What it's for
Plenty of work comes with a drawing before anyone's set foot on site. An extension, a refurb, a new bathroom or kitchen laid out on a plan, or a job a main contractor is pricing across several trades. Doing that by hand means reading dimensions off the sheet, working out areas, and counting fittings one by one. The app does that pass for you and turns it into priced line items.
It earns its keep for main contractors and multi-trade firms pricing a whole job, and for anyone quoting off an architect's plan rather than a walk-round.
What the app reads from a drawing
The app goes through the plan and pulls out:
- Rooms and layout. It works out the spaces on the plan and labels them.
- Dimensions and areas. Wall lengths and floor areas in m², read from the measurements on the drawing or its scale.
- Fittings and symbols.
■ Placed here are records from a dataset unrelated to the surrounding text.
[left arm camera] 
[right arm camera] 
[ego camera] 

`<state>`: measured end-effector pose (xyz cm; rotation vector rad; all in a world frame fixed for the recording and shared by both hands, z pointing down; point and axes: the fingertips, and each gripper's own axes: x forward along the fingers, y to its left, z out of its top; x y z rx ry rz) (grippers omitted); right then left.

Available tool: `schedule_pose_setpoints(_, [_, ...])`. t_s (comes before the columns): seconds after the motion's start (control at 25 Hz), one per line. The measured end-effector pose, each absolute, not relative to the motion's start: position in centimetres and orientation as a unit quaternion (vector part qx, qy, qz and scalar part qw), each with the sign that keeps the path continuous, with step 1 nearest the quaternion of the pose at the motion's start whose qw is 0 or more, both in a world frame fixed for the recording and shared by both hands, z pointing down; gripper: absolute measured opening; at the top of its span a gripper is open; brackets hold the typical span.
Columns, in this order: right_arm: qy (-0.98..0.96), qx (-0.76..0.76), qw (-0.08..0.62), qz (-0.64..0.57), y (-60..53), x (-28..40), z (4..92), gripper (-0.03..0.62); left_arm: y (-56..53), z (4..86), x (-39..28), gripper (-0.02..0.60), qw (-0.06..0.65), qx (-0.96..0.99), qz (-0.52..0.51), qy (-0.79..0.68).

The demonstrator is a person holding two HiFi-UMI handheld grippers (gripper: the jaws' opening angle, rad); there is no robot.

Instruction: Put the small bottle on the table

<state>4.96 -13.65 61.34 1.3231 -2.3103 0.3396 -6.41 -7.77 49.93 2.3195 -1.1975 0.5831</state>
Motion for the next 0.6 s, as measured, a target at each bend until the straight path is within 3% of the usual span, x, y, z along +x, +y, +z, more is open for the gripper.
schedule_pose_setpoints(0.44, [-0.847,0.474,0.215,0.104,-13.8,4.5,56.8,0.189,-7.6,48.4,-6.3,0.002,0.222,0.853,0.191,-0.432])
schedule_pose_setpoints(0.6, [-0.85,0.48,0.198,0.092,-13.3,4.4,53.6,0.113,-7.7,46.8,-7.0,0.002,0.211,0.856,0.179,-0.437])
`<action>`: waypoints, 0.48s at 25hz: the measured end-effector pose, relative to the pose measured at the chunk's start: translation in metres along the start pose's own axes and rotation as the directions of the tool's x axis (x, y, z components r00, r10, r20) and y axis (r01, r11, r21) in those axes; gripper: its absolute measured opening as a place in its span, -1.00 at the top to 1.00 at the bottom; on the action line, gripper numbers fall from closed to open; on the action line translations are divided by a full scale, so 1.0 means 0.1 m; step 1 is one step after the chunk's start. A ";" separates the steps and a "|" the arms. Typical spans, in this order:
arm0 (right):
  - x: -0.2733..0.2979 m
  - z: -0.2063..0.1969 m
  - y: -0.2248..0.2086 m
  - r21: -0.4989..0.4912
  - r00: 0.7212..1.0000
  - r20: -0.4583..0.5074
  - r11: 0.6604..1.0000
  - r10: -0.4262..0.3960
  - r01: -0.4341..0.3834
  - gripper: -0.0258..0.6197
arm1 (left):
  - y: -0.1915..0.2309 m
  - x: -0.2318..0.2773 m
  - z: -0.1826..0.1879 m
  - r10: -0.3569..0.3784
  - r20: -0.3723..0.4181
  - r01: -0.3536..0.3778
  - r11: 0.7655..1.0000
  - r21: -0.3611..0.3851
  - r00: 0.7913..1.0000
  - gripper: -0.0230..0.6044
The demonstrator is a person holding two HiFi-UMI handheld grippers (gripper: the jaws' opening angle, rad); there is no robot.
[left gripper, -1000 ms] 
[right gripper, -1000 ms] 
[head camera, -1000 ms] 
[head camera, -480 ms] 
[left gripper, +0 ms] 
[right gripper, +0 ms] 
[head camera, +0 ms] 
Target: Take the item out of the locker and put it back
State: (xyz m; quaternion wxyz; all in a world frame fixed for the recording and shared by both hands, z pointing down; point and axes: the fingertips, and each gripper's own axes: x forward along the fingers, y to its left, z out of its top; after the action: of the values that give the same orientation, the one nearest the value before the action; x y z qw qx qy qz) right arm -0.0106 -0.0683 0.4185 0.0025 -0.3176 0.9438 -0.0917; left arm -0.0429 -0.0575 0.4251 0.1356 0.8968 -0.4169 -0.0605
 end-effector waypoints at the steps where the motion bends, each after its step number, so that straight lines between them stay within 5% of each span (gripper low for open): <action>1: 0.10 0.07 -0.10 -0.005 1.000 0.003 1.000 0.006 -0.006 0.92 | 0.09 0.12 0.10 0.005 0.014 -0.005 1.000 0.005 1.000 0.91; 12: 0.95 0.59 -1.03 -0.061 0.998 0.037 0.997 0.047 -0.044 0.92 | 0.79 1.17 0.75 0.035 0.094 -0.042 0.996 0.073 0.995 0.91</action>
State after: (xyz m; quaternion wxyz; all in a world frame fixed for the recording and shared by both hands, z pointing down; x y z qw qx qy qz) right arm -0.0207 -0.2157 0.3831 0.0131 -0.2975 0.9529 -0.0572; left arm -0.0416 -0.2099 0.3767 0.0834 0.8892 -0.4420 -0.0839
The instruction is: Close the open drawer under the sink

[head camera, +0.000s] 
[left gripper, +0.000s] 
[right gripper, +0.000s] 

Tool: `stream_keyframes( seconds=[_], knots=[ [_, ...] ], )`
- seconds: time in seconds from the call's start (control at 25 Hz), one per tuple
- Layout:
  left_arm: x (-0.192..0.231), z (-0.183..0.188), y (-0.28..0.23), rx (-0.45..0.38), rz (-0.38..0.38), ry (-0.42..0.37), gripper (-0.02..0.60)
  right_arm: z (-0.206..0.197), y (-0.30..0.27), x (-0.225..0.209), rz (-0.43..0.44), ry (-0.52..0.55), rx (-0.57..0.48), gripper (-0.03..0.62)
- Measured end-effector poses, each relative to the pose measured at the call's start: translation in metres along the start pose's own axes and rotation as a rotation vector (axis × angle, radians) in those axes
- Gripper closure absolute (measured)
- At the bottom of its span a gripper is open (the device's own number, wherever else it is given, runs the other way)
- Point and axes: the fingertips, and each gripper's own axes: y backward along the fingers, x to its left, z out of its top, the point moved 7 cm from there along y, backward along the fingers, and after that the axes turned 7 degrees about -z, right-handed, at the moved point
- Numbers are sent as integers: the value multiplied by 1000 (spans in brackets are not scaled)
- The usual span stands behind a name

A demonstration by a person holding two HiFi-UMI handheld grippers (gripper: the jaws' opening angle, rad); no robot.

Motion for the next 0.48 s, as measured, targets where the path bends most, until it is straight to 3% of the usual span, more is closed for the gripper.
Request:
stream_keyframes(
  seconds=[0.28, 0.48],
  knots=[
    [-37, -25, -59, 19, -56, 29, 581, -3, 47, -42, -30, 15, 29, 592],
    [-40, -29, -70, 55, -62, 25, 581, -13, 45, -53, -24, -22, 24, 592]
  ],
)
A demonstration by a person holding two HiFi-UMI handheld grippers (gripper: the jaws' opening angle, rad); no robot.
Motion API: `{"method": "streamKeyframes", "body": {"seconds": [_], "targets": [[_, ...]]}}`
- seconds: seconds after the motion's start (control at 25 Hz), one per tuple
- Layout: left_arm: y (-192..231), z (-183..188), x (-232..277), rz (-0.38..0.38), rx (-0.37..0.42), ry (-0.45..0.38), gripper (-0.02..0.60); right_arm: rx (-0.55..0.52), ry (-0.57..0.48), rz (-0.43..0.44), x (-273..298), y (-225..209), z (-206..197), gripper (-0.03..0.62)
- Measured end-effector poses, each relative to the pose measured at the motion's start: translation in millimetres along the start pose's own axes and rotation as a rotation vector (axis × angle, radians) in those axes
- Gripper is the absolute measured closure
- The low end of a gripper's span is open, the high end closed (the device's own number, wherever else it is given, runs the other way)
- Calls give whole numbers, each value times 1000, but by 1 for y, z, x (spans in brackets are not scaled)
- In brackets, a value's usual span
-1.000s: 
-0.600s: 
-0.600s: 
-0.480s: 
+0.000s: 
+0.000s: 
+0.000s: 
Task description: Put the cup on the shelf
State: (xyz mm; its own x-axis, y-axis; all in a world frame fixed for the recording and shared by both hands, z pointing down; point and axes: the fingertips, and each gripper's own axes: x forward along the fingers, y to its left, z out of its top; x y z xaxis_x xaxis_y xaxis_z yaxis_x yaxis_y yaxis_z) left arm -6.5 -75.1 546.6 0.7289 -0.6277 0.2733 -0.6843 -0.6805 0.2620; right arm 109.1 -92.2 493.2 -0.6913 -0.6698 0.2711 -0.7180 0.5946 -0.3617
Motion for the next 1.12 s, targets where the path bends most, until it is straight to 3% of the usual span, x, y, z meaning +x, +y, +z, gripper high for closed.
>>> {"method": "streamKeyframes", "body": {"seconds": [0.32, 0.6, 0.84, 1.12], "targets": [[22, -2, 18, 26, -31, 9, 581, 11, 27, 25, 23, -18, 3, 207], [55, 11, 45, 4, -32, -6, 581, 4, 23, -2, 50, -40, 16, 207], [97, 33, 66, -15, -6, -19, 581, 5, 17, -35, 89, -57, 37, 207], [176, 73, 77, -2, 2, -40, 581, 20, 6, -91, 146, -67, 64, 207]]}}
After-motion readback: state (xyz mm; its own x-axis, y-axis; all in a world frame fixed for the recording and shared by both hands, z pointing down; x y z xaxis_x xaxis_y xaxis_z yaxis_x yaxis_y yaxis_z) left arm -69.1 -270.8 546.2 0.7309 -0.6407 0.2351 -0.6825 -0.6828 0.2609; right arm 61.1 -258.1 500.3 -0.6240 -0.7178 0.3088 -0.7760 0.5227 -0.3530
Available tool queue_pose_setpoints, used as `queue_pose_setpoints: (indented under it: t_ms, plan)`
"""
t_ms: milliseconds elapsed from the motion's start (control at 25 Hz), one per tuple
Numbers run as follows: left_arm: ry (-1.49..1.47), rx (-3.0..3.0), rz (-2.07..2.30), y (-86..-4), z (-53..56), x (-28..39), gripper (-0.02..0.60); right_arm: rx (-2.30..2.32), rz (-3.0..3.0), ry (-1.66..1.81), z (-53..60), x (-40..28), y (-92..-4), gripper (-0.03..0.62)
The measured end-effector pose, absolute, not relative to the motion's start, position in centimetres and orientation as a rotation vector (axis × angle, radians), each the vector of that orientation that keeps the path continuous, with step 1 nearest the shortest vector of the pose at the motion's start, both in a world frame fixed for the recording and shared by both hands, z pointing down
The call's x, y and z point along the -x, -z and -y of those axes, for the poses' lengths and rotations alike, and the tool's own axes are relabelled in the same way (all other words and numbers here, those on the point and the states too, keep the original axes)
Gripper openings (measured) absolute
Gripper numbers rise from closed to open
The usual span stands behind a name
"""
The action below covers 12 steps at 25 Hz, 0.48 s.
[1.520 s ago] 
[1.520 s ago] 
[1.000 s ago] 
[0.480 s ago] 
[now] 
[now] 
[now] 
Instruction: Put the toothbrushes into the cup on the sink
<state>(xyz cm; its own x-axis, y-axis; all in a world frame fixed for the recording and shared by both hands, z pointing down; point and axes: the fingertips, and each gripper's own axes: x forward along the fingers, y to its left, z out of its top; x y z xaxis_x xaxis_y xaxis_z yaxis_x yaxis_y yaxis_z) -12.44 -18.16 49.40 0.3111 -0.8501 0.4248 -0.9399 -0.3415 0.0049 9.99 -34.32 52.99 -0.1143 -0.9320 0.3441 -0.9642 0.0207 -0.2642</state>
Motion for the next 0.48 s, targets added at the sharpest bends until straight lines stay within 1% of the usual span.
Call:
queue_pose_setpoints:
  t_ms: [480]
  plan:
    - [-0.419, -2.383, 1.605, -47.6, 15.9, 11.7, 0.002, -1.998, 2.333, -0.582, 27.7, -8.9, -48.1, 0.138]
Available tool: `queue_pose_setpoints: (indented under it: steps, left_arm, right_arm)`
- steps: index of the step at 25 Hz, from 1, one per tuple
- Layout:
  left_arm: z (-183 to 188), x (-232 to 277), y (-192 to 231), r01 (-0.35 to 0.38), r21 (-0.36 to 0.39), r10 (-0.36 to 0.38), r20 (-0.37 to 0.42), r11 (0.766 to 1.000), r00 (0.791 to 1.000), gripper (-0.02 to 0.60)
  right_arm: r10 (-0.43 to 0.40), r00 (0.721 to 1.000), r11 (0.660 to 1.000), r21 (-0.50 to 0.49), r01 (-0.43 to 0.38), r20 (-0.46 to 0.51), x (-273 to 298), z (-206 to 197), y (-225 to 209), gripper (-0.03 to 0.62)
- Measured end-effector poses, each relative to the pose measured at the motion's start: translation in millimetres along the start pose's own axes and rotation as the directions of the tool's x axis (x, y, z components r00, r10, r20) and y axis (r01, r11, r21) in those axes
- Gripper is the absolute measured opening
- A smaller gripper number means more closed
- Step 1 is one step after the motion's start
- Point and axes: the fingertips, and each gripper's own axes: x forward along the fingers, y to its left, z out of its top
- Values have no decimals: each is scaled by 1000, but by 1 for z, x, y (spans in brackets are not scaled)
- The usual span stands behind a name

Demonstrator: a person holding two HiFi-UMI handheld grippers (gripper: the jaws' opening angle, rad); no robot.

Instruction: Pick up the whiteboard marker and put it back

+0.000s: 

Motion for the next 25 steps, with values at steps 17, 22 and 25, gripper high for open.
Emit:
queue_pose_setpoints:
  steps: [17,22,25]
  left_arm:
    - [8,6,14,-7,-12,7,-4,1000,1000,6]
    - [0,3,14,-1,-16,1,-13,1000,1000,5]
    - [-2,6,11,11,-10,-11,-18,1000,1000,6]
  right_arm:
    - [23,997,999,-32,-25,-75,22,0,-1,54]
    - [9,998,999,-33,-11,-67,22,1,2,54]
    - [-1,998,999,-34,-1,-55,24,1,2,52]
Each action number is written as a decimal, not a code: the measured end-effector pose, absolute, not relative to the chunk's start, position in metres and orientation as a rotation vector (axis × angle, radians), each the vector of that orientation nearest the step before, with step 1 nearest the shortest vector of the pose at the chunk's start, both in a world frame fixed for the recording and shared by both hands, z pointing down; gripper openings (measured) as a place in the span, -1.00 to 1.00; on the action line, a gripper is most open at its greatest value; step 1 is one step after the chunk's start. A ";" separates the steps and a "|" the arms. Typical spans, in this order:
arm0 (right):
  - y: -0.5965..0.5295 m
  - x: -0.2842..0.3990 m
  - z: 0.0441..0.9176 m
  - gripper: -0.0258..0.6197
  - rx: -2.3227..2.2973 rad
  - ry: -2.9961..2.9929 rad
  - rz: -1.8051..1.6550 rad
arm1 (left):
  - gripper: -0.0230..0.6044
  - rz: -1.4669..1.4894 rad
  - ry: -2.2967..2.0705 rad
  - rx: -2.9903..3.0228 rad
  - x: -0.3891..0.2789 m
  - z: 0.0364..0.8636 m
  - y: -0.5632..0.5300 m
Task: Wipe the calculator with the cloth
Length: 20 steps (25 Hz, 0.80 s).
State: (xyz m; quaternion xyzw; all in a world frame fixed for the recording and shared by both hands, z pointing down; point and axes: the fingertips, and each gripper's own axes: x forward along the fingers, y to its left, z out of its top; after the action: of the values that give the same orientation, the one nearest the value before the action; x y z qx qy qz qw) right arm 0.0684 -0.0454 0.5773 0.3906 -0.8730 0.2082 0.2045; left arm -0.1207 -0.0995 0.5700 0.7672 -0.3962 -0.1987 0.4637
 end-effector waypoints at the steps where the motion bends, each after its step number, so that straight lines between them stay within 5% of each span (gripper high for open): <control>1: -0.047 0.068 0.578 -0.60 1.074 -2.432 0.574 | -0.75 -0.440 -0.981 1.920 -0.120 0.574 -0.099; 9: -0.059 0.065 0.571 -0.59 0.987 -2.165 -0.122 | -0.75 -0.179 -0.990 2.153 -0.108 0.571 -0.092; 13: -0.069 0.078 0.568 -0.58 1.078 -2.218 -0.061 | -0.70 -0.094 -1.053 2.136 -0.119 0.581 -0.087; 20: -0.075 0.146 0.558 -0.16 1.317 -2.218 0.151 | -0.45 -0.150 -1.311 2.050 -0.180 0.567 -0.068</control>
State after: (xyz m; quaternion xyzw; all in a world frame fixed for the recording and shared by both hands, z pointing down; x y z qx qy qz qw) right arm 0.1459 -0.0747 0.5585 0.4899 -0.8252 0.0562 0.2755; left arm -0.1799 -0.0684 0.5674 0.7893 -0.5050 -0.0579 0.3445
Sockets, switches, radiators, sanitaryware, and the other standard symbols marked on the sheet.
- Rough quantities. The counts and measurements that drive the line items, trade by trade.
You see the scope it found in plain English, fix anything that's not right, and the pricing engine builds the quote from there.
A quote per trade, or one for the lot
This is the bit that sets it apart. From one drawing the app can write a separate priced quote for each trade on the job: electrical, plumbing, plastering, tiling, and the rest. That way every subbie gets their own clean breakdown. Or it rolls all the trades into one global quote with a single total for the customer.
Per-trade quotes suit main contractors handing work to subcontractors, or anyone who needs the trades costed separately. The global quote suits putting one number in front of the customer for the whole job. You pick which you want, and you can edit either before it goes out.
Accuracy and how to check it
Drawing analysis is a quick first pass, not a full measured estimate. It's good for budget pricing and getting a job costed fast, and it gives you something solid to work from. Treat the quantities as a starting point. Check the ones that move the price, the areas, the runs, the counts, against the drawing before you send it.
Plans vary. A clear, scaled drawing with dimensions gives the best read. A rough sketch with no measurements gives the app less to go on, so you'll fill in more by hand. The clearer the drawing, the less you'll need to change.